Batching high-latency ops is one of the only cases where I like async.

mprovost wrote at 2021-11-30 16:57:12:

NFS version 3 already has the READDIRPLUS operation which returns the directory contents and all of the stats together in one call to improve performance for this case. Sometimes the kernel client doesn't use READDIRPLUS and falls back to issuing a bunch of requests - usually because it's being super conservative about security (as if there is such a thing in NFS).
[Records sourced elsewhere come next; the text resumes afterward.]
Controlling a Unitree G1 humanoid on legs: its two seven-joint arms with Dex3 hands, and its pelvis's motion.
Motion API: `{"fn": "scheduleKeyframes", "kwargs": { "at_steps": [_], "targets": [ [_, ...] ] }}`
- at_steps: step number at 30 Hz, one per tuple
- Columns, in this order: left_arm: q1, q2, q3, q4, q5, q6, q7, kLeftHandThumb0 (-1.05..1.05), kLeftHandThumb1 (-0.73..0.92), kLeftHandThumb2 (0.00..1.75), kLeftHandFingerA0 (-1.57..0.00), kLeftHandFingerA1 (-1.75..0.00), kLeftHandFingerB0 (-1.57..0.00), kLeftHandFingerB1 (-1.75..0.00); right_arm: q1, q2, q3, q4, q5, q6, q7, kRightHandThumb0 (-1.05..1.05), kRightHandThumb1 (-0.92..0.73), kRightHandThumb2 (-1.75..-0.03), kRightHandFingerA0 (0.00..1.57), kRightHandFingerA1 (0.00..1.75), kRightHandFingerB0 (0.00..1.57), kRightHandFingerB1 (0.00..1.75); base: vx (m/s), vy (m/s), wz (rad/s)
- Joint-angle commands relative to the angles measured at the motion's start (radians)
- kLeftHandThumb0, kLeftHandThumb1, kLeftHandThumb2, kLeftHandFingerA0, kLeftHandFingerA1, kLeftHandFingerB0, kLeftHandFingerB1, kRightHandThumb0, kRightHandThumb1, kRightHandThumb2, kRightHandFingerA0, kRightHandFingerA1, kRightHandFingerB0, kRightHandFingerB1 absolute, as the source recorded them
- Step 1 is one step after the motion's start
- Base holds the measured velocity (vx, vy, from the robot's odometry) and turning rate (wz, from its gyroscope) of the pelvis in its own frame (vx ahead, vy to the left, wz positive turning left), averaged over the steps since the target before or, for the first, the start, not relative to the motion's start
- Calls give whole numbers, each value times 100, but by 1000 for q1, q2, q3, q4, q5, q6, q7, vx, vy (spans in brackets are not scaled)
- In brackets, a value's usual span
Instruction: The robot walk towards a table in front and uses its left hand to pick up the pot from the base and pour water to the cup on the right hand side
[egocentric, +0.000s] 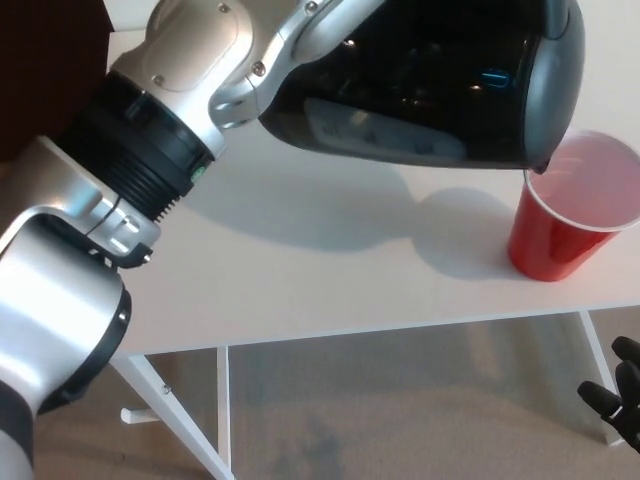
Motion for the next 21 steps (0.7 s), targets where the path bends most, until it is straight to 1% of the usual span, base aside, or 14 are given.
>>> {"fn": "scheduleKeyframes", "kwargs": {
  "at_steps": [1, 2, 4, 5, 6, 8, 9, 13, 14, 16, 18, 19, 20, 21],
  "targets": [
    [-69, 4, -11, 0, 107, -16, 157, -33, 64, 66, -89, -161, -90, -98, 3, -11, -13, 12, 5, -12, -3, -46, -57, -60, 41, 79, 54, 66, 0, 0, 0],
    [-69, 4, -15, 5, 112, -22, 167, -33, 65, 65, -88, -163, -90, -95, 6, -11, -9, 11, -2, -17, -7, -47, -57, -62, 42, 80, 51, 64, 0, 0, 0],
    [-69, 0, -21, 17, 122, -22, 190, -33, 64, 63, -88, -164, -87, -100, 7, -13, -8, 7, -4, -13, -10, -46, -57, -61, 43, 82, 50, 62, 0, 0, 0],
    [-70, -1, -23, 18, 121, -24, 182, -33, 67, 60, -90, -158, -88, -92, 10, -12, -7, -2, -3, -10, -8, -47, -58, -62, 44, 83, 49, 62, 0, 0, 0],
    [-70, -4, -23, 22, 119, -28, 181, -35, 65, 66, -87, -159, -88, -92, 12, -11, -5, -6, -4, -9, -7, -48, -59, -61, 43, 84, 47, 61, 0, 0, 0],
    [-69, -9, -22, 28, 120, -29, 187, -37, 64, 66, -87, -158, -88, -91, 12, -11, -3, -7, -5, -11, -5, -47, -59, -62, 42, 83, 48, 62, 0, 0, 0],
    [-62, -14, -15, 22, 109, -24, 172, -36, 65, 59, -90, -159, -88, -82, 12, -10, -4, -9, -4, -10, -4, -46, -58, -61, 40, 82, 48, 62, 0, 0, 0],
    [-52, -20, -3, 13, 91, -21, 149, -36, 65, 59, -90, -159, -88, -82, 14, -8, -5, -15, -1, -8, -4, -46, -58, -61, 40, 82, 48, 62, 0, 0, 0],
    [2, -54, 81, -30, -41, 14, 61, -23, 60, 58, -89, -149, -88, -57, 9, -6, -6, -12, 1, -7, -3, -46, -57, -61, 39, 81, 47, 62, 0, 0, 0],
    [54, -95, 174, -72, -169, 48, -31, -21, 63, 61, -87, -154, -84, -60, 7, -5, -5, -15, 3, -3, -1, -49, -56, -62, 39, 81, 50, 66, 0, 0, 0],
    [61, -101, 187, -79, -161, 45, -42, -21, 63, 61, -87, -154, -84, -60, 8, -4, -5, -15, 3, -3, -1, -49, -56, -62, 39, 81, 50, 66, 0, 0, 0],
    [87, -146, 257, -101, -213, 140, -76, -5, 74, 68, -83, -162, -75, -140, 8, -5, -8, -12, 5, -4, -1, -51, -54, -62, 37, 83, 52, 67, 0, 0, 0],
    [124, -209, 354, -131, -295, 284, -122, -5, 74, 68, -83, -162, -75, -140, 9, -5, -11, -9, 7, -5, -1, -51, -54, -62, 37, 83, 52, 67, 0, 0, 0],
    [127, -215, 361, -135, -289, 284, -129, -5, 74, 68, -83, -162, -75, -140, 9, -5, -11, -9, 7, -5, -1, -51, -54, -62, 37, 83, 52, 67, 0, 0, 0]
  ]
}}
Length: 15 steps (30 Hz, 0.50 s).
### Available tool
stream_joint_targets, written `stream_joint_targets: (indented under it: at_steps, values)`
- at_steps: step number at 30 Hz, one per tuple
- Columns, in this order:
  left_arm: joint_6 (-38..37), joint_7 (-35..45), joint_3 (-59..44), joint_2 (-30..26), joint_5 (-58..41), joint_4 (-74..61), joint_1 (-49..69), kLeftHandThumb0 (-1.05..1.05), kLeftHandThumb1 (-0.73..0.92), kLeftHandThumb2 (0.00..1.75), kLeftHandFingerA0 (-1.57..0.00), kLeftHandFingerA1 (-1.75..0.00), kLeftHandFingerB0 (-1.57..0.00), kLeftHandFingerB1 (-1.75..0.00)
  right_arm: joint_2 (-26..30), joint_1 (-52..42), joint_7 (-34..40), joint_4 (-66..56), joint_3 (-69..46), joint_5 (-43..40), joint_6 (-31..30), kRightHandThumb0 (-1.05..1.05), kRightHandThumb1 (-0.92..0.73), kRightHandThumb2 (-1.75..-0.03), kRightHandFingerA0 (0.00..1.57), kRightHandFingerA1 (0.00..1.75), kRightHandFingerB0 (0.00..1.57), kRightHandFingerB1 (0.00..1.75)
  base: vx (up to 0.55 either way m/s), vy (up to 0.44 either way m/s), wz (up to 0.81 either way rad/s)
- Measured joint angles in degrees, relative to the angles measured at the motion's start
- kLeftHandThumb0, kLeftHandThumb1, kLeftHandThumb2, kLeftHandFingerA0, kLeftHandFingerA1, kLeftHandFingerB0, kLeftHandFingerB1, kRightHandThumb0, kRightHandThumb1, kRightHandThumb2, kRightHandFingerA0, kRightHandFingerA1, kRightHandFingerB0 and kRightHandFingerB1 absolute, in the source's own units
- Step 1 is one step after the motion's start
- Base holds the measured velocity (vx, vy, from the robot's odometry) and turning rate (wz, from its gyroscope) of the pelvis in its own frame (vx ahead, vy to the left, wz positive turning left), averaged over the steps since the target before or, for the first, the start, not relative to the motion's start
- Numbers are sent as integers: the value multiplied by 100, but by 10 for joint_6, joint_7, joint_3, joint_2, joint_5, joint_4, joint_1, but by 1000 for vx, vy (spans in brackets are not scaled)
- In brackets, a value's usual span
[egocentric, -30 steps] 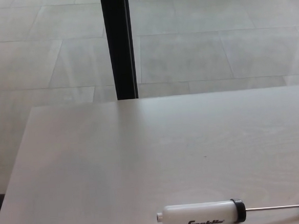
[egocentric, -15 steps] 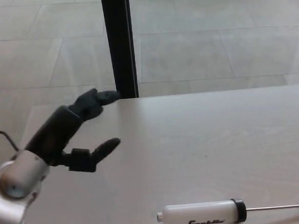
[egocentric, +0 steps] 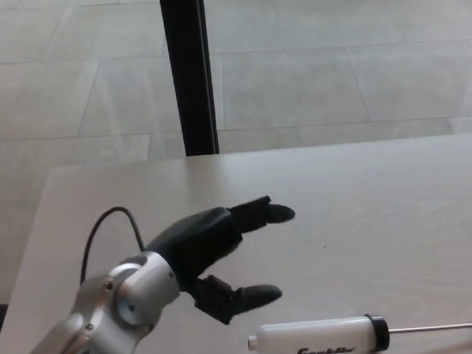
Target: The robot uses its left hand to lift the air pump kept on the middle of the desk and use the right hand to compress the handle
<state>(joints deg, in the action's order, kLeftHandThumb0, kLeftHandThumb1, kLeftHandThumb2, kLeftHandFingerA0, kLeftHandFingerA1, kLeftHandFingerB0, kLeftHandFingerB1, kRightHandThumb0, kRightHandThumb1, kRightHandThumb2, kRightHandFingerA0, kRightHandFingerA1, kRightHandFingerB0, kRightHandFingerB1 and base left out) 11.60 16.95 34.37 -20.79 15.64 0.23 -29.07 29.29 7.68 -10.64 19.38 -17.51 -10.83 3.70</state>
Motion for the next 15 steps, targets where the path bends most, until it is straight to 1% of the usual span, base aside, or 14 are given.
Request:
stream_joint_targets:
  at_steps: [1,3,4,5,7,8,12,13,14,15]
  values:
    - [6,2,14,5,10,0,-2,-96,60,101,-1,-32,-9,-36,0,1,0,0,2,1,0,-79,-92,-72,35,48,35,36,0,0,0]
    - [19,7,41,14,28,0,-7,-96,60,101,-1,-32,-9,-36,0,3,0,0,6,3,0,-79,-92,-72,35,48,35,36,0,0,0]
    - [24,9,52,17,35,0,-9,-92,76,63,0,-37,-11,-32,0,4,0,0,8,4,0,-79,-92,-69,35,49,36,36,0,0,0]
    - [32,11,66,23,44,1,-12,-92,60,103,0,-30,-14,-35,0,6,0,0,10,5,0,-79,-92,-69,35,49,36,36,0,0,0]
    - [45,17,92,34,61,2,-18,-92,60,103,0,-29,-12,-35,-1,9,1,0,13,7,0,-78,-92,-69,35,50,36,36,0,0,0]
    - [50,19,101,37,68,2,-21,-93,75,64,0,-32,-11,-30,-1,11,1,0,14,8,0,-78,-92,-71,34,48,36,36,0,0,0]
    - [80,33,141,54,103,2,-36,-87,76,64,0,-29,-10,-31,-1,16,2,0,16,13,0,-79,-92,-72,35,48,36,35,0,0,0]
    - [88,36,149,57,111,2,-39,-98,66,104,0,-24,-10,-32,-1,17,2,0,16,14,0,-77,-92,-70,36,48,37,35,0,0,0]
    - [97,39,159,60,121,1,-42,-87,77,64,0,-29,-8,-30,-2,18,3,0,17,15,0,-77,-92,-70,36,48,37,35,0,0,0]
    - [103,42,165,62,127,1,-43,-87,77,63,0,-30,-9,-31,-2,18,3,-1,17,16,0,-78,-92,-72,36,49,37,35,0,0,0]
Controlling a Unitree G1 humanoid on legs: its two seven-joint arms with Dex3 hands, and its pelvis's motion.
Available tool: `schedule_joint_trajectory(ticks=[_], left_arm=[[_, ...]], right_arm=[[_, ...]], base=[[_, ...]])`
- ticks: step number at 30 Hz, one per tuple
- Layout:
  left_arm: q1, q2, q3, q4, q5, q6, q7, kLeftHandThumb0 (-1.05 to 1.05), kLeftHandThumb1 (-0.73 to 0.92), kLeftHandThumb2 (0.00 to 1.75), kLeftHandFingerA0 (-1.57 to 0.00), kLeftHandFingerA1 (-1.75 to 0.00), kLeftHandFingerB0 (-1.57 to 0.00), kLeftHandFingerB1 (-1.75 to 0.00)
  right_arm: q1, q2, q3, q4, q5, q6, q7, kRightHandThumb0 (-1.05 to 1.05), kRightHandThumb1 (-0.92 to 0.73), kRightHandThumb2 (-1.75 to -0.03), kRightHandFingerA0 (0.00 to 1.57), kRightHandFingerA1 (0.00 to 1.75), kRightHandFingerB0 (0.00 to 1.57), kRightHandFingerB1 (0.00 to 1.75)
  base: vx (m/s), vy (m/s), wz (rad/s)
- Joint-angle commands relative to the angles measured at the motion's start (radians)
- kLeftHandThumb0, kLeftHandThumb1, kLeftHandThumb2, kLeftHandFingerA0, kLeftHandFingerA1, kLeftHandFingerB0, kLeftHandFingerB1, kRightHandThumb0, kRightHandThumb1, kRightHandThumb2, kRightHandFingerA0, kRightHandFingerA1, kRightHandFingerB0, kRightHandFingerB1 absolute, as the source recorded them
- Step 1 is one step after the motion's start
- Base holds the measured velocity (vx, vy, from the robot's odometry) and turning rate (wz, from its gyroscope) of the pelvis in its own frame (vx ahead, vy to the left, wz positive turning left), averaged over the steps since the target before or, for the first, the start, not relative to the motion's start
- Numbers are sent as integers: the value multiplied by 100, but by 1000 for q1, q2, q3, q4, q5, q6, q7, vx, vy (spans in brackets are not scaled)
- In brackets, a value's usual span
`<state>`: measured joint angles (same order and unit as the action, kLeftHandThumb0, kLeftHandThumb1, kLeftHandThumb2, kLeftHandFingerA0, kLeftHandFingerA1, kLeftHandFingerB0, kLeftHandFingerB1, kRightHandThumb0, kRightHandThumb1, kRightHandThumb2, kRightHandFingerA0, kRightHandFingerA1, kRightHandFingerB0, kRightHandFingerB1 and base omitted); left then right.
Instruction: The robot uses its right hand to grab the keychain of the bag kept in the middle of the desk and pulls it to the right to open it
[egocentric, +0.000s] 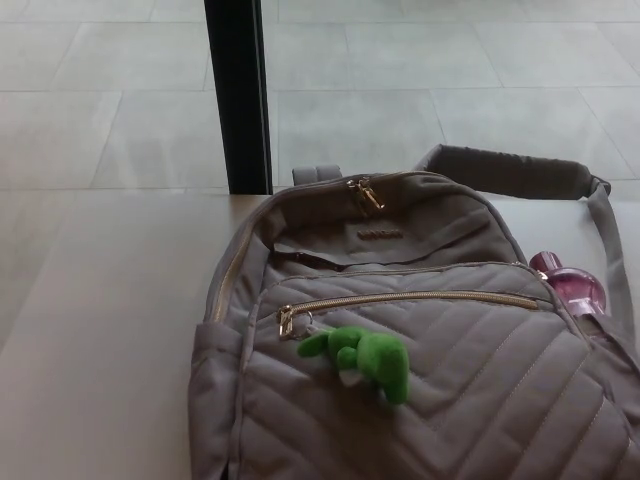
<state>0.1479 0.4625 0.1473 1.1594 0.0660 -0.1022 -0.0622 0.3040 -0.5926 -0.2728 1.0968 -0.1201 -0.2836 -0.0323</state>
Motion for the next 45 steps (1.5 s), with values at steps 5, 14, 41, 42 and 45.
schedule_joint_trajectory(ticks=[5, 14, 41, 42, 45], left_arm=[[-28, 42, 35, 75, -17, -93, -9, -52, 45, 87, -74, -92, -46, -57], [-29, 40, 44, 89, -22, -107, -7, -51, 57, 57, -72, -81, -56, -43], [-49, 37, 74, 84, -52, -95, -22, -45, 57, 57, -66, -60, -59, -45], [-43, 36, 72, 83, -50, -116, -28, -47, 57, 57, -68, -60, -59, -46], [-32, 46, 48, 73, -19, -141, -27, -52, 60, 58, -62, -61, -57, -43]], right_arm=[[-172, -110, -316, -80, 296, -90, 123, -63, -58, -57, 38, 71, 12, 39], [-373, -83, -317, -789, 435, 142, 163, -82, -58, -58, 37, 62, 18, 48], [-694, 152, 377, -1455, 138, 420, 258, -68, -54, -57, 44, 49, 38, 33], [-679, 154, 397, -1471, 131, 434, 260, -68, -55, -57, 42, 50, 37, 33], [-648, 153, 420, -1501, 125, 471, 254, -65, -53, -57, 44, 50, 40, 33]], base=[[0, 0, 0], [0, 0, 0], [0, 0, 0], [0, 0, 0], [0, 0, 0]])
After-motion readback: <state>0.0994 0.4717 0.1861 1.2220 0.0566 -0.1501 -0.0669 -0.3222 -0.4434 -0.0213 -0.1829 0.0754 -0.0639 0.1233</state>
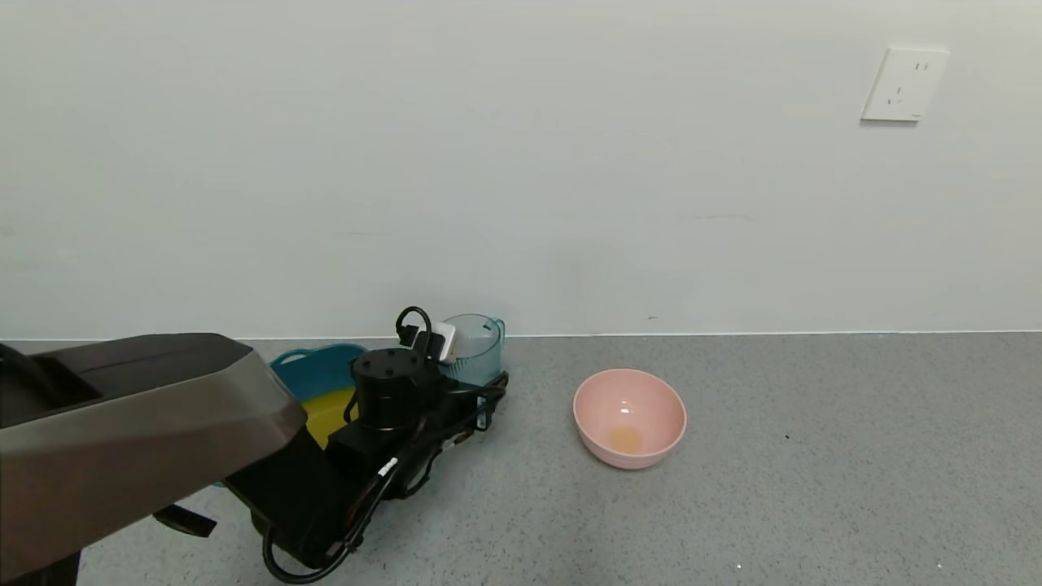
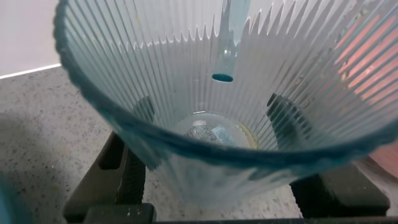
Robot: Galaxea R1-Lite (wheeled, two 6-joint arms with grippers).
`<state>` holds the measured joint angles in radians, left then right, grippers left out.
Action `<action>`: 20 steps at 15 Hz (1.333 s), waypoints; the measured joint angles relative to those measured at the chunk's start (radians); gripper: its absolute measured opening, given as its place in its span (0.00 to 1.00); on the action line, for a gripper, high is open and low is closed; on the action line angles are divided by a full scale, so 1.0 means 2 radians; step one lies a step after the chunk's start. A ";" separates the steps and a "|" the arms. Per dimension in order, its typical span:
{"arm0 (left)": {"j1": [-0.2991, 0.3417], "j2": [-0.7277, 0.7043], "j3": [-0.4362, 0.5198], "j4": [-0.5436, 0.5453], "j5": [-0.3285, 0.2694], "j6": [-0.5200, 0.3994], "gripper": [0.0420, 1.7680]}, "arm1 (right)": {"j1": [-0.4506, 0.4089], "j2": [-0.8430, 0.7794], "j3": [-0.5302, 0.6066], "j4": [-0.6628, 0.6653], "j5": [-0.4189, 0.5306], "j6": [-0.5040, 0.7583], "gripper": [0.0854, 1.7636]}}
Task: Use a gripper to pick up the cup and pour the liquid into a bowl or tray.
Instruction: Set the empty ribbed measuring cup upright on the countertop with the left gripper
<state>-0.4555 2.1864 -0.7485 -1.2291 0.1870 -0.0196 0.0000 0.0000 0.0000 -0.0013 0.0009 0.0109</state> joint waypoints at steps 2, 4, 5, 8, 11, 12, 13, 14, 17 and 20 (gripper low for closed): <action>-0.006 0.016 -0.020 0.000 0.031 -0.005 0.72 | 0.000 0.000 0.000 0.000 0.000 0.000 0.97; -0.014 0.035 -0.040 0.000 0.069 -0.006 0.72 | 0.000 0.000 0.000 0.000 0.000 0.000 0.97; -0.018 0.044 -0.050 0.000 0.088 -0.006 0.72 | 0.000 0.000 0.000 0.000 0.000 0.000 0.97; -0.029 0.065 -0.071 -0.001 0.115 -0.010 0.72 | 0.000 0.000 0.000 0.000 0.000 0.000 0.97; -0.033 0.084 -0.084 -0.001 0.135 -0.034 0.72 | 0.000 0.000 0.000 0.000 0.000 0.000 0.97; -0.034 0.090 -0.087 -0.001 0.137 -0.043 0.72 | 0.000 0.000 0.000 0.000 0.000 0.000 0.97; -0.035 0.096 -0.089 -0.004 0.139 -0.049 0.72 | 0.000 0.000 0.000 0.000 0.000 0.000 0.97; -0.035 0.100 -0.091 -0.016 0.142 -0.052 0.72 | 0.000 0.000 0.000 0.000 0.000 0.000 0.97; -0.036 0.116 -0.096 -0.032 0.151 -0.056 0.72 | 0.000 0.000 0.000 0.000 0.000 0.000 0.97; -0.036 0.124 -0.098 -0.033 0.151 -0.064 0.72 | 0.000 0.000 0.000 0.000 0.000 0.000 0.97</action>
<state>-0.5281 2.4338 -0.9438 -1.2949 0.4887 -0.1472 0.0000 0.0000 0.0000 -0.0013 0.0013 0.0109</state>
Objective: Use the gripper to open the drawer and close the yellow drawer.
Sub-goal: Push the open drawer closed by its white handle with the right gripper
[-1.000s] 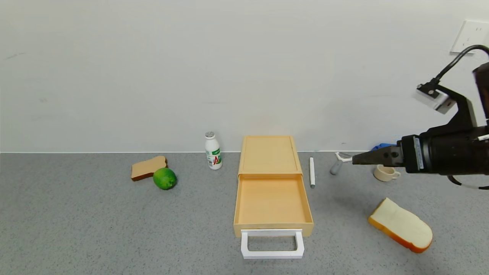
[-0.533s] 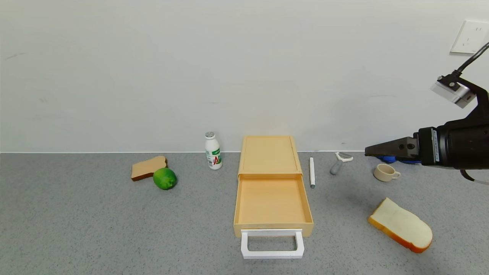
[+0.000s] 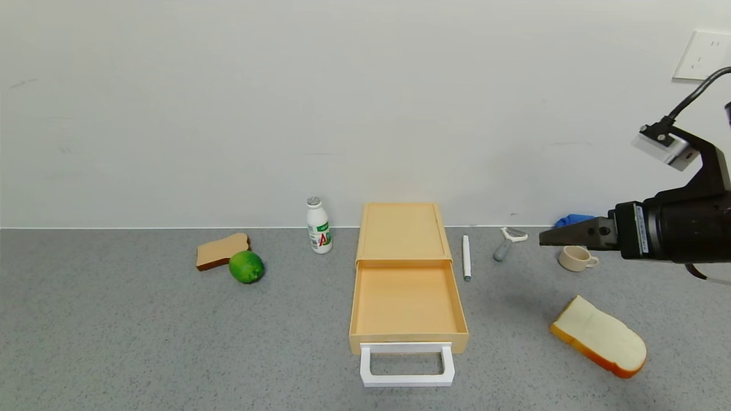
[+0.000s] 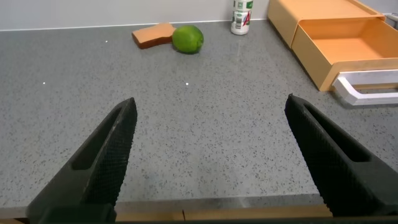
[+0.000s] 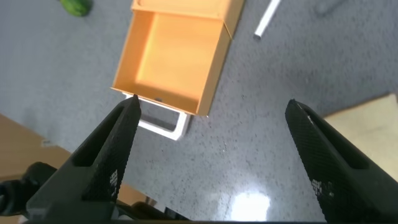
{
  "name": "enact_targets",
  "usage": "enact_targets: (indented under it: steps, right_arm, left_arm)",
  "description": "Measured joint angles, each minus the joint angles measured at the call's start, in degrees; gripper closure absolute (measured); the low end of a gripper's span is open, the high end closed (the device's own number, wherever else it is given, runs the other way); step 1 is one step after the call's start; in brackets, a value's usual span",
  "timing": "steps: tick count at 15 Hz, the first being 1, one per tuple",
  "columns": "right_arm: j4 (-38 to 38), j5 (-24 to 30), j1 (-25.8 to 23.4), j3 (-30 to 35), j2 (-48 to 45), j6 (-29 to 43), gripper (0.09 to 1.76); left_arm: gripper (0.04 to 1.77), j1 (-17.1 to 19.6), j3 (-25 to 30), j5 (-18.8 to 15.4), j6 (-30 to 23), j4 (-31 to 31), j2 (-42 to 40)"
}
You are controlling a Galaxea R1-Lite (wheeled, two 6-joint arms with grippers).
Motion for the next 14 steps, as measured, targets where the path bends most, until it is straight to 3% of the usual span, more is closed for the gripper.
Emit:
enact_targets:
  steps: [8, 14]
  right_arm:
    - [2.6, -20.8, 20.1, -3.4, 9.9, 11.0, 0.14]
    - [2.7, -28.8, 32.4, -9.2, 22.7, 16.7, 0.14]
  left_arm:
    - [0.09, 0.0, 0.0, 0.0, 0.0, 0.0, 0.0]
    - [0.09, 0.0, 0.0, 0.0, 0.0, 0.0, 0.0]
It's also not that straightforward for a utility like ls to tell the kernel that it's reading both the directory and the stats for each file - they're separate system calls and the kernel has to figure out what the program is trying to do and optimise.

I wrote a tool that issues raw READDIRPLUS requests to list a directory:

https://rawgit.com/mprovost/NFStash/master/man/nfsls.8.html

tarasglek wrote at 2021-11-30 17:11:13:

Usually going via kernel nfs client will use up more memory bandwidth. I would expect lower per-client numbers. From what I've read you go from 3 memcopies on userspace to 4 with kernel nfs.

I haven't yet instrumented memory bandwidth on my amd machines, but it feels like I'm at the limit.

tarasglek wrote at 2021-11-30 17:16:26:

In this case my job was to generate a synthetic workload to drive max bandwidth. So I didn't have to worry about metadata.

Metadata is more complicated to model, need realistic directory structures etc.

https://www.spec.org/sfs2014/

(2020 version) is a good test of a metadata-heavy workloads, but isn't open source like fio :(.

mprovost wrote at 2021-11-30 18:26:11:

The nice thing about NFS (v3) is that it's stateless, so you can just keep doing the same thing over and over. Messing around with metadata sucks but once you get the filehandle of the file that you want to read or write then you don't need it anymore.

I wrote a suite of tools that does all this and dumps the NFS transactions as JSON, maybe it can be useful:

https://github.com/mprovost/NFStash

guenthert wrote at 2021-11-30 19:15:04:

"This means that to establish multiple connections one must do something terrible like requiring NFS server to have multiple IPs"

Oh the horror.

guenthert wrote at 2021-11-30 18:51:23:

"To make use of multiple NICs I needed multiple NFS connections per NIC."

What? I presume "multiple NFS connections per host." was meant. Not sure what those NFS connections are supposed to be though. NFSv3 is (stateless) request/response protocol on top of TCP/IP connections. NFSv4 introduced sessions, but here NFSv3 was used, wasn't it?

gtirloni wrote at 2021-11-30 15:02:52:

TL;DR; Author integrated libnfs in the fio benchmark tool.

mayli wrote at 2021-11-30 22:14:21:

Thanks, however I come to this post after reading the full blog.